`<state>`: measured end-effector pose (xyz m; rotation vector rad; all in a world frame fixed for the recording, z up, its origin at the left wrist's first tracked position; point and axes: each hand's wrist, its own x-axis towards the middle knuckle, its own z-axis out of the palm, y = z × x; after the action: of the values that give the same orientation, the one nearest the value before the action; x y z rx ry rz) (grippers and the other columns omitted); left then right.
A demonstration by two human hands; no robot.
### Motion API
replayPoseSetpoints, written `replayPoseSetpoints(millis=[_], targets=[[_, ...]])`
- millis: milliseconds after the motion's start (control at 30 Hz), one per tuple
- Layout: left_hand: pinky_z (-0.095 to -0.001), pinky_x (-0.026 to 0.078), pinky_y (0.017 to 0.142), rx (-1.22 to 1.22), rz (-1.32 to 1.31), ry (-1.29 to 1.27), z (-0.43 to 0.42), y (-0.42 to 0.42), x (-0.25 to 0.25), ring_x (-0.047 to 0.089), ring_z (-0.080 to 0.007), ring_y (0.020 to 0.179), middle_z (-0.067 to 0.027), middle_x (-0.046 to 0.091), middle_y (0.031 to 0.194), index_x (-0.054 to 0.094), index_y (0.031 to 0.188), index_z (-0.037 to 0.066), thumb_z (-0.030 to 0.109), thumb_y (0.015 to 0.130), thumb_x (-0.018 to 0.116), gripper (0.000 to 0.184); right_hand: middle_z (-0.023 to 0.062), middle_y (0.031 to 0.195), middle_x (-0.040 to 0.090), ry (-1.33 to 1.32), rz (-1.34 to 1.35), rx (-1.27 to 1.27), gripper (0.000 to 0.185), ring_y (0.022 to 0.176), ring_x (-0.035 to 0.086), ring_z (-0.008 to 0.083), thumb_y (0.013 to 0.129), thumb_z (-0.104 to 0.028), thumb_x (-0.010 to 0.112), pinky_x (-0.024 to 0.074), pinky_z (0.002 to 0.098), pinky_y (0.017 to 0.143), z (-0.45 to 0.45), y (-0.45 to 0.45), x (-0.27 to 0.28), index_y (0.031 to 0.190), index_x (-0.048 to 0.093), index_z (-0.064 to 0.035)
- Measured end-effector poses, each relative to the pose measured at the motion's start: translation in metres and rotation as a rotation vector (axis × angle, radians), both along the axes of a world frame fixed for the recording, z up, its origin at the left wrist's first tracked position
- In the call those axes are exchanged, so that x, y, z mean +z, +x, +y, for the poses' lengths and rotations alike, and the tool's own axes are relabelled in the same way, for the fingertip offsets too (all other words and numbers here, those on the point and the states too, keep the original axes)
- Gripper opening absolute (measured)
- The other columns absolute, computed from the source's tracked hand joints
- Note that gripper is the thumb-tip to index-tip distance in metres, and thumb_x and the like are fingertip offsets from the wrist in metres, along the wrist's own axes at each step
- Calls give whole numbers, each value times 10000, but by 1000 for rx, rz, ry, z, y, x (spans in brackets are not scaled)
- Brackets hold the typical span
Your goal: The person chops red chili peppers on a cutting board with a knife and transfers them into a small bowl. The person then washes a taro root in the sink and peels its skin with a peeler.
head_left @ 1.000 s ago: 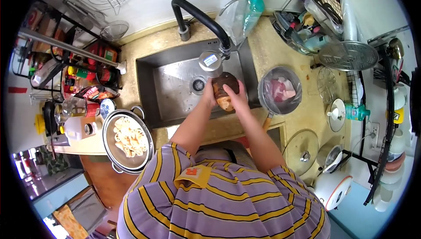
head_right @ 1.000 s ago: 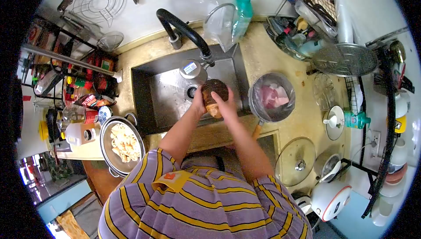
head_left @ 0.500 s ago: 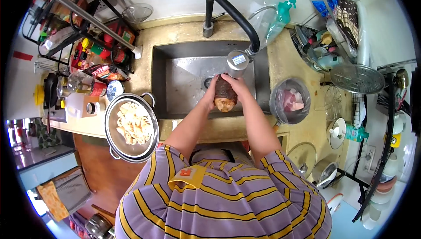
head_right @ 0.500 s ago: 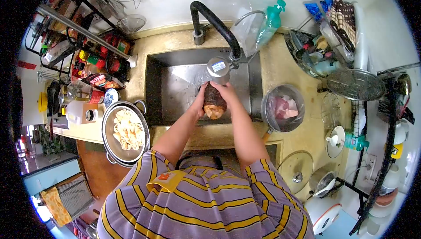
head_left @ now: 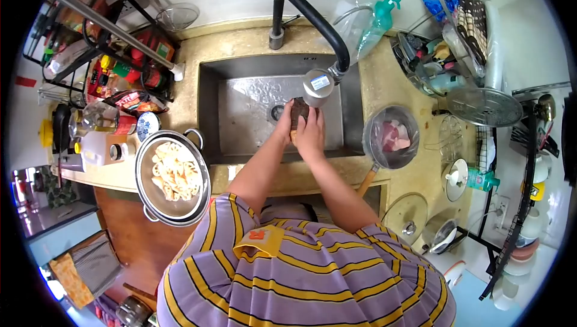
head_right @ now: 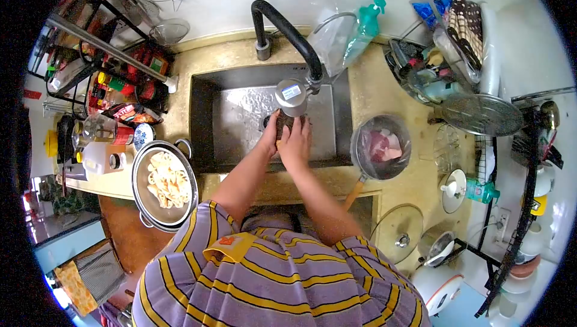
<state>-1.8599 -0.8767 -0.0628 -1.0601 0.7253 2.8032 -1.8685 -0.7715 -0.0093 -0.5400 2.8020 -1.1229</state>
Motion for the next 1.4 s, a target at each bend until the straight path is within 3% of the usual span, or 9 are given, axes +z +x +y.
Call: replayPoseSetpoints(millis=[167, 300, 400, 500, 700, 800, 1033, 1167, 1400], targets=[[-404, 581, 871, -90, -6, -44, 8, 4, 17, 705, -224, 959, -95, 711, 1122, 620, 1260, 106, 493, 1015, 535, 465, 296, 1152, 684, 203, -384, 19, 498, 1085, 630, 516, 987, -464, 513, 516, 530, 937, -9, -61, 12, 1212, 684, -54], [-401, 587, 880, -174, -44, -24, 13, 13, 17, 707, -244, 1013, -103, 700, 1164, 569, 1334, 72, 455, 1003, 575, 505, 200, 1108, 740, 224, -591, 222, 516, 1009, 728, 307, 961, -479, 595, 543, 433, 862, -4, -120, -70, 1159, 703, -15], [-400, 588, 891, -272, -24, -9, 4, 18, 22, 706, -253, 1042, -108, 700, 1201, 565, 1354, 80, 513, 1008, 550, 555, 120, 1082, 747, -272, -1056, 110, 416, 974, 724, 210, 990, -417, 599, 560, 390, 853, 18, -143, -155, 1157, 702, -50], [-409, 593, 889, -316, -40, 82, -7, 18, 46, 705, -261, 1066, -114, 701, 1229, 571, 1354, 86, 587, 1014, 508, 609, 72, 1195, 717, -544, -1422, -13, 404, 1080, 691, 180, 1009, -407, 607, 547, 380, 926, 31, -111, -59, 1249, 644, -84], [-391, 513, 1002, -297, -89, -287, -12, 7, 37, 646, -271, 1156, -182, 653, 1291, 583, 1355, 32, 619, 1061, 341, 699, 178, 1397, 589, -350, -878, 157, 925, 1252, 591, 285, 713, -419, 913, 460, 418, 1062, 26, -64, 2, 1430, 477, -31], [-337, 397, 1086, -248, -121, -761, 1, 5, 12, 557, -250, 1236, -196, 603, 1361, 536, 1411, -29, 530, 1092, 319, 680, 174, 1355, 619, -450, -892, -26, 846, 1217, 613, 289, 724, -381, 910, 472, 403, 1033, 16, -70, -13, 1384, 514, -31], [-345, 417, 1086, -124, -144, -654, 8, 7, 11, 567, -253, 1274, -206, 594, 1386, 478, 1458, -48, 539, 1051, 456, 715, 84, 1113, 717, -525, -820, -186, 431, 987, 677, 181, 855, -262, 820, 537, 343, 845, -7, -90, -87, 1184, 673, -26], [-351, 501, 1012, -225, -9, -859, 18, 16, 9, 591, -232, 1193, -190, 585, 1329, 305, 1485, -43, 423, 816, 876, 996, 129, 1099, 712, -694, -1065, -178, 382, 961, 672, 220, 955, -341, 654, 518, 366, 835, 8, -101, -64, 1170, 661, -26], [-399, 500, 1026, -453, 70, -709, -14, 30, 28, 593, -258, 1208, -181, 580, 1339, 268, 1496, -32, 331, 801, 875, 991, 62, 1233, 672, -633, -1357, 153, 475, 1124, 639, 204, 926, -310, 761, 509, 363, 940, 42, -98, -11, 1302, 610, -63]])
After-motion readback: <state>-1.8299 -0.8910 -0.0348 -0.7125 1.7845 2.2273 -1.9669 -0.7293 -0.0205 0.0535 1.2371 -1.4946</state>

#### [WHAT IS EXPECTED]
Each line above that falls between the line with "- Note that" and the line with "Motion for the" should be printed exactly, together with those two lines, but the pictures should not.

#### [ANSWER BELOW]
- Note that gripper is the thumb-tip to index-tip distance in metres, and thumb_x and the like are fingertip offsets from the wrist in metres, along the wrist's own axes at each step
- Calls give whole numbers, each value times 10000, but by 1000 for rx, rz, ry, z, y, x (spans in brackets are not scaled)
- Brackets hold the typical span
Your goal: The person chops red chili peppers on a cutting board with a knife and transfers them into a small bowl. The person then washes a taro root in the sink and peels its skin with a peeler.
head_left @ 1.000 s ago: 
head_right @ 1.000 s ago: 
head_left @ 0.500 s ago: 
head_right @ 0.500 s ago: 
head_left @ now: 
head_right @ now: 
<state>-1.8599 -0.8767 -0.0628 -1.0601 0.7253 2.8032 -1.8685 -0.7715 -0.0093 -0.5400 2.8020 -1.1229</state>
Motion for the next 1.4 s, a target at each bend until the straight path is within 3% of the usual span, or 9 are given, axes +z +x +y.

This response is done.